We'll have to consider those a little bit more seriously. Tesla, it gapped down and it got back above the daily volume weighted average price right here. It got back above here. There were opportunities on the long side if you're into day trading. Otherwise, what do we have here?
Well, it's nice to see we got back above that 20-day moving average. Now, that 20-day moving average is likely to decline for another day or two as we get rid of this data. So it's maybe becoming a little bit more neutral, but the buyers don't definitively have control yet because we are below a declining five-day moving average. So maybe it runs all the way up to there. Great.
Don't get too excited because what would be the best scenario is rallies up, pulls back, and then gets going. That would be a much better scenario for a long side trade over here. Palantir, again, it's broken. It had a little bit of a bounce right up to the prior support.
It's possible we head down towards 50, like I said in the weekend video. I'm not calling for that, but I'm saying don't be surprised if it happens. Here we saw a failed break higher and we're breaking lower. We have a pattern of lower highs and lower lows below the declining 5-day moving average.

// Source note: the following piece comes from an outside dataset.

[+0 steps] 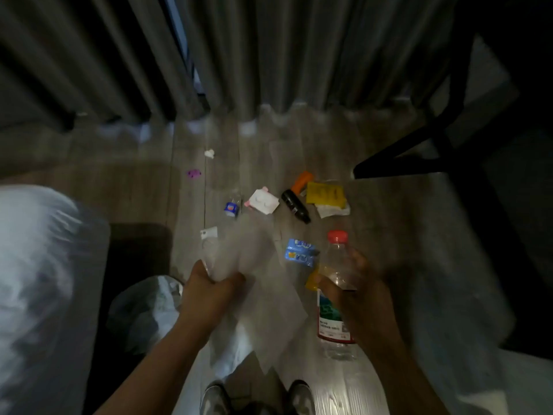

It's just, you know, these markets are just not in a pretty position for longs. NVIDIA, it did exactly what it was supposed to. It came down and undercut the two-year anchor and then began to buy.
bounce. That's how they work. If you're setting stops below these lows, you simply do not get trading.
You should stop trading and learn how to trade in a disciplined way. You don't sell short after a drop from 122 to 105. You don't set your stop underneath that obvious low. That's where bounces occur.